Unfortunately, Dr. Banerjee asserts that the gender pay-gap and marginalization are a common occurrence for women and people from racialized communities in research and development. She recalls not receiving adequate mentorship at her academic institution, and she considers herself underpaid for her work compared to male colleagues who, in comparison, are given higher salary rates. Salaries are disclosed for the public sector employees in the province of Ontario and she points to the data which supports salary discrimination in academia, especially in the sciences towards women’s earnings. She also points out the duality of salary discrimination for women of colour, “We experience not just systemic racism, but a lot of women of colour experience agism, sexism.” She said that it is not necessarily white males, but often men of colour and also women that are white, who treat women of colour differently. “It’s a tough space for women of colour right now in academia,” says Dr. Banerjee, “many (women) are being vocal now, but there is always (a) risk to being vocal.” Dr. Banerjee’s story of perseverance and personal sacrifice does not end with her work. In order to remove barriers in Canada’s medical system for racial minorities, and to help bring an end to systemic medical discrimation, Dr. Banerjee has admitted to consciously putting a very important part of her life on hold. “I had to put (marriage) on the side, just to get to where I am today…trying to get the most (done) before I enter the next stage of my life”.
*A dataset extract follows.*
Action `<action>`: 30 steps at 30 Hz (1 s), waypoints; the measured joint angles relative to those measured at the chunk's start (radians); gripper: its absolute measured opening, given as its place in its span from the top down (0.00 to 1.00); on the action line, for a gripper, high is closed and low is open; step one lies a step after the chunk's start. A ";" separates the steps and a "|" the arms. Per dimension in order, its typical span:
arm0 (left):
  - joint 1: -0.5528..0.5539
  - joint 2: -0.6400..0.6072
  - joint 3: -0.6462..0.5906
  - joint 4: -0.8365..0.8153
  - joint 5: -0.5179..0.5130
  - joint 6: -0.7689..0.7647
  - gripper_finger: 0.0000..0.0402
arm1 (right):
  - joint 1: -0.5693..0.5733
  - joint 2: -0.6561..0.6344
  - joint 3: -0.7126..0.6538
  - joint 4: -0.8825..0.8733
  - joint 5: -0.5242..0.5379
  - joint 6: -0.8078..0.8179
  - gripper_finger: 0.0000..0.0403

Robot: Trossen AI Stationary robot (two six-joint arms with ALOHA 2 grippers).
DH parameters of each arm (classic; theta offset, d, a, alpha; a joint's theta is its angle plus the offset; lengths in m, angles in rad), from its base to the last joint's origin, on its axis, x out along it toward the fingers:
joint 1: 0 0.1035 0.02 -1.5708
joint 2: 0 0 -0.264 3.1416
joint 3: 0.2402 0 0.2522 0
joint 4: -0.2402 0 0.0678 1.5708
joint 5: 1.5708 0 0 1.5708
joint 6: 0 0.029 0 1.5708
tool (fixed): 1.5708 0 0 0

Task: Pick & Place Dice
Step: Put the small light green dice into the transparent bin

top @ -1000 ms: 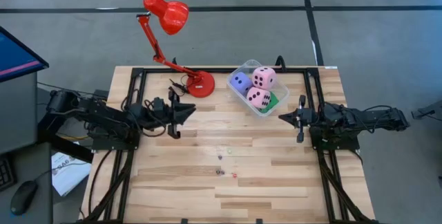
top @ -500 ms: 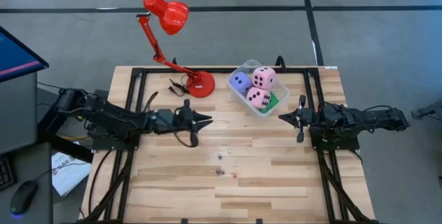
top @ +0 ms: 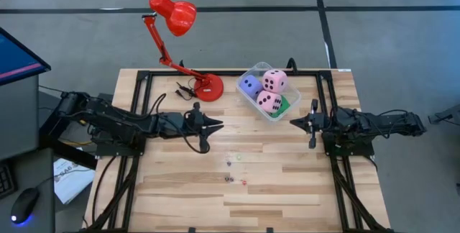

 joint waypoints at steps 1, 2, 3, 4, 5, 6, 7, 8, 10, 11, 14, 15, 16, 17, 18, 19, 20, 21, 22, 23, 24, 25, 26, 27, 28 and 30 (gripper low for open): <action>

The story of insulin has evolved in the last one hundred years. A hundred years ago, Dr. Banting was on a mission to save Canadian lives by giving them the purified elixir of insulin. However, a hundred years later, Dr. Banerjee wants to save Canadians, especially the most vulnerable ones, from the misery of living an insulin dependent life. As a woman, her story of perseverance continues to resemble the stories of the historical women in research and development at Canadian institutions from a century ago. She continues to navigate the system with issues of gender pay disparities, medical biases, and racial marginalizations. However, like her predecessors from a century ago, who suffered grave injustices but kept finding solace in the successes of their work and being able to open doors for future women researchers, Dr. Banerjee continues to pave the path for future generations of women. She hopes that women will not have to continue to make sacrifices nor suffer injustices in the world of research and development. During the COVID-19 pandemic, Dr. Banerjee has emerged as the leading voice for racialized minorities suffering from medical based marginalization, and has advocated to prioritize the most vulnerable sectors of Ontario for COVID-19 vaccinations. Dr. Banerjee is currently appointed as an Assistant Professor at the Dalla Lana School of Public Health at the University of Toronto and Assistant Professor in the Department of Epidemiology, Biostatistics and Occupational Health at McGill University. She actively utilizes social media platforms to advocate for health equities for minority groups and posts regular tweets bringing much needed awareness to Canadians on important subjects regarding diabetes and critical health issues.
Banerjee, Ananya Tina. Interview by Baneen Haideri. Video recording. Pickering, Ontario, March 3, 2021.